A federal judge has ordered the University of Hawaii's faculty union to stop collecting dues from nonmembers while a class-action lawsuit challenging the legality of such collections is pending.

U.S. District Judge Helen Gillmor issued the injunction last week, the National Right to Work Defense Foundation said yesterday.

The Springfield, Va.-based organization filed the lawsuit on behalf of Sandra Swanson, an instructor at Maui Community College who contends that the union is improperly collecting money from nonmembers.

Federal law allows unions in Hawaii to collect "agency fees" equal to the cost of full union dues from nonmembers, but the union is required to open its records to make sure nonmembers are not subsidizing union activities unrelated to collective bargaining, the foundation said.

In January, Gillmor certified the lawsuit as a class action, allowing some 625 nonunion members of the University of Hawaii's faculty to challenge the union's practice.

Union executives did not return telephone messages seeking comment yesterday.

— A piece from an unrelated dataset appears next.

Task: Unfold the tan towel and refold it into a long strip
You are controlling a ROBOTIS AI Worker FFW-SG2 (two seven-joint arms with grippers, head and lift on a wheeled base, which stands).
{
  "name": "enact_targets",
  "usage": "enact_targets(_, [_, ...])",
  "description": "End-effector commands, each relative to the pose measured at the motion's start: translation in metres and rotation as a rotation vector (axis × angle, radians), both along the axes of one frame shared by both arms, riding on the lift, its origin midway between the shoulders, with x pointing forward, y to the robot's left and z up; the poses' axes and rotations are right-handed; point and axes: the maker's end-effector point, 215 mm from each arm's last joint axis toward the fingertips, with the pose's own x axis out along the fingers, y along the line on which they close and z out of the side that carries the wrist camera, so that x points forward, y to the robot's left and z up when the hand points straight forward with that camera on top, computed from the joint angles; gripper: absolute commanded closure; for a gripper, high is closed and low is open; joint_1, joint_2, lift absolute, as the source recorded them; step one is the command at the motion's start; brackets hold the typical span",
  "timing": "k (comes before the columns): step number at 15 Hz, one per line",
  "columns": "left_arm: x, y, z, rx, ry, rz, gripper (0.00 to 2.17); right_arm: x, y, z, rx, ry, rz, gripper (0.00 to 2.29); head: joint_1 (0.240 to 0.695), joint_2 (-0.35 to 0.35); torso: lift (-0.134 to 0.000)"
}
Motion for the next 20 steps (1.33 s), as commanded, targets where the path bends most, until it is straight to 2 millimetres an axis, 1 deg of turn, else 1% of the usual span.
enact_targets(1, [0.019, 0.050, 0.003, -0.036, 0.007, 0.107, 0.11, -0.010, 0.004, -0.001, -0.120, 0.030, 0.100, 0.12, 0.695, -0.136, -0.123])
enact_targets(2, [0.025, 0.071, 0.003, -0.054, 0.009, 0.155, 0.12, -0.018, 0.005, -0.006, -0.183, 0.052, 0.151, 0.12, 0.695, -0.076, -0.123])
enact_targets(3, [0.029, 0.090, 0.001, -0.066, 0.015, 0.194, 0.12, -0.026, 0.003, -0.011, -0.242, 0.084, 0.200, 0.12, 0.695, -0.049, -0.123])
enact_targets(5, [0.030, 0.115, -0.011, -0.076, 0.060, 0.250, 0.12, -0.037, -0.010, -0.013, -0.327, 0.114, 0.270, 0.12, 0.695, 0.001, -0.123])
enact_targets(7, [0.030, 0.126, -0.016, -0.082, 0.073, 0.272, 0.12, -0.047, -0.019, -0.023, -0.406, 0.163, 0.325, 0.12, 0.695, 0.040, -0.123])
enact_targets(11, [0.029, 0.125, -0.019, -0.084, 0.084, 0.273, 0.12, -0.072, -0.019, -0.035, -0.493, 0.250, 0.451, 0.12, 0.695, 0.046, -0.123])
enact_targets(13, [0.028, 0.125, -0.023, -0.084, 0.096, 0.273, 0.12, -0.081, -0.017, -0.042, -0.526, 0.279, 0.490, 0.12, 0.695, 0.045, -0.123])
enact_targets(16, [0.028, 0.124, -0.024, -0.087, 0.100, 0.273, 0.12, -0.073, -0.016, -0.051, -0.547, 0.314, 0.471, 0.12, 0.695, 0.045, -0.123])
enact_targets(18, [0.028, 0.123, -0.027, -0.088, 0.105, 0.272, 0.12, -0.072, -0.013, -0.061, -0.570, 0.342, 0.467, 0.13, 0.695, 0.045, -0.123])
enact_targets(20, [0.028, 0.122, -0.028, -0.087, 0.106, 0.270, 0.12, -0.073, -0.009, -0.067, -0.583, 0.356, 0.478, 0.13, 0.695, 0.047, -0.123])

Gillmor's order prevents the union from collecting agency fees from nonmembers until officials can prove they are spending such funds properly.

"For years, UHPA union officials have been trying to get away with hiding how they spend teachers' money," said Stefan Gleason, vice president of the National Right to Work Defense Foundation. "This injunction is a step toward getting them to shape up and start respecting teachers' rights."

The lawsuit seeks the return of any improperly spent money. It also seeks to have the union, in the future, charge its nonmembers only for the cost of collective bargaining.

The Supreme Court has strictly limited union agreements to protect the nonmembers' free-speech and free-association rights. Workers cannot be forced to be full members, pay full dues or support a union's political activities, the Supreme Court has ruled.

The nonunion employees can be required to pay for a union's collective bargaining work, however, so long as the money is not spent on political and ideological purposes.